This is another one of those dishes where the recipe mysteriously appeared on my kitchen counter. Actually, I really like it when Matt suggests meal ideas since coming up with a menu every week can be difficult sometimes. He found this recipe on Serious Eats Dinner Tonight & printed it because he just really likes chickpeas.
The original recipe called this a stew but we found it to be much more the consistency of soup. The person who tried the recipe for Serious Eats said they were a little disappointed with the final result because it lacked in flavor. I figured the answer for that would be to use chicken broth instead of water as the cooking liquid. That seemed to make the difference because we found this broth to be really flavorful. We could really taste the saffron. Matt especially liked it & has already said he wants it again. This is a good one to keep on hand for a busy night since it cooks up quickly & in one pot.
Moorish-Style Chickpeas & Spinach Soup
Adapted from Jose Andres Tapas: A Taste of Spain in America
2 T olive oil
3 cloves garlic, peeled
1 slice bread, crusts removed
1 T sweet paprika
1/2 t cumin
1 T sherry vinegar
1 15-oz can chickpeas, drained & rinsed
1/4 lb spinach, torn
2 c chicken or vegetable broth
salt & pepper
Heat the olive oil over medium-high heat in a soup pit. Add the garlic cloves & cook until they are brown on all sides, stirring from time to time. Remove the garlic cloves. Add the bread to the pot. Toast on each side about 1 minute. Remove the bread. Put the bread & garlic cloves into a mortar & pestle & smash until they form a paste.

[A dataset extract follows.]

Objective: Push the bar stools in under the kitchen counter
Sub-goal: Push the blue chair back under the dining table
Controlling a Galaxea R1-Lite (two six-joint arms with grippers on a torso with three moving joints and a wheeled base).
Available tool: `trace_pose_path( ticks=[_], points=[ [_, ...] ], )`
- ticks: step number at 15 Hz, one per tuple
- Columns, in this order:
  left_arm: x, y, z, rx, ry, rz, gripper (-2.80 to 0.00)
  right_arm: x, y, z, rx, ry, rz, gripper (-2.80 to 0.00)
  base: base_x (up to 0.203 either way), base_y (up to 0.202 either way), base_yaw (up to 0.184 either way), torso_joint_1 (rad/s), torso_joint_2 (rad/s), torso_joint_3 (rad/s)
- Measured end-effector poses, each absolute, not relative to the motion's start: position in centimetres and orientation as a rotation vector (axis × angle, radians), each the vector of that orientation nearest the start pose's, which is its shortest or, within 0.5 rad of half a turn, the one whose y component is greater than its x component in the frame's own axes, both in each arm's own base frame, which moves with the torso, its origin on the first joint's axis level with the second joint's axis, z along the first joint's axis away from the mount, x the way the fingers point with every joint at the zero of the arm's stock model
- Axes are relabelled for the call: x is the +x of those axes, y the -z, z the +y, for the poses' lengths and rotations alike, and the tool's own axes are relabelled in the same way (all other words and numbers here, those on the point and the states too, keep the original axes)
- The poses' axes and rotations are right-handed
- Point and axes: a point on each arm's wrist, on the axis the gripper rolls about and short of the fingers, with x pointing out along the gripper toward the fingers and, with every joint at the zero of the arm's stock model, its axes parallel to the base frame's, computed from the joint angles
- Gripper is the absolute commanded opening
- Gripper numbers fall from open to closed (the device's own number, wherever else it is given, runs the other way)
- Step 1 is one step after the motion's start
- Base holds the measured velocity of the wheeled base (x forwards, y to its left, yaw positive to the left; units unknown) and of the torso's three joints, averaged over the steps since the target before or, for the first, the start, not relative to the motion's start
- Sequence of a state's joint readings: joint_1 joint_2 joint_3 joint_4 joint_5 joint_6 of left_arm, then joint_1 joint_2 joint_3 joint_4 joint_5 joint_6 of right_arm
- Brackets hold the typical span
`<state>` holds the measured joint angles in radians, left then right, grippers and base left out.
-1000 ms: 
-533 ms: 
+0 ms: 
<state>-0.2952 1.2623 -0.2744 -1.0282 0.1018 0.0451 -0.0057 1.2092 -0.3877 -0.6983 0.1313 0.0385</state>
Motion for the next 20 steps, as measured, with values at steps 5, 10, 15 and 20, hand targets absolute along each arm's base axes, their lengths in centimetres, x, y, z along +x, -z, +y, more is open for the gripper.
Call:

Turn the heat off until the pot & allow the oil to cool for a minute or two. Stir in the paprika, saffron & cumin. Then stir in the vinegar. Add the chickpeas, spinach & broth to the pot. Turn heat back on & bring to a simmer. Cook for 5 minutes & then stir in the bread & garlic paste. Let cook for 5 more minutes. Salt & pepper to taste.
When I posted that I was making this in my weekly menu Bill over at Tinkering With Dinner left this comment
"That stew is a variation of the Tunisian breakfast soup, leblebi, which thrives on a wide range of garnishes you might want to consider. I've got a list from when I made something quite similar here. You should at least add poached eggs; the dish is incomplete without them."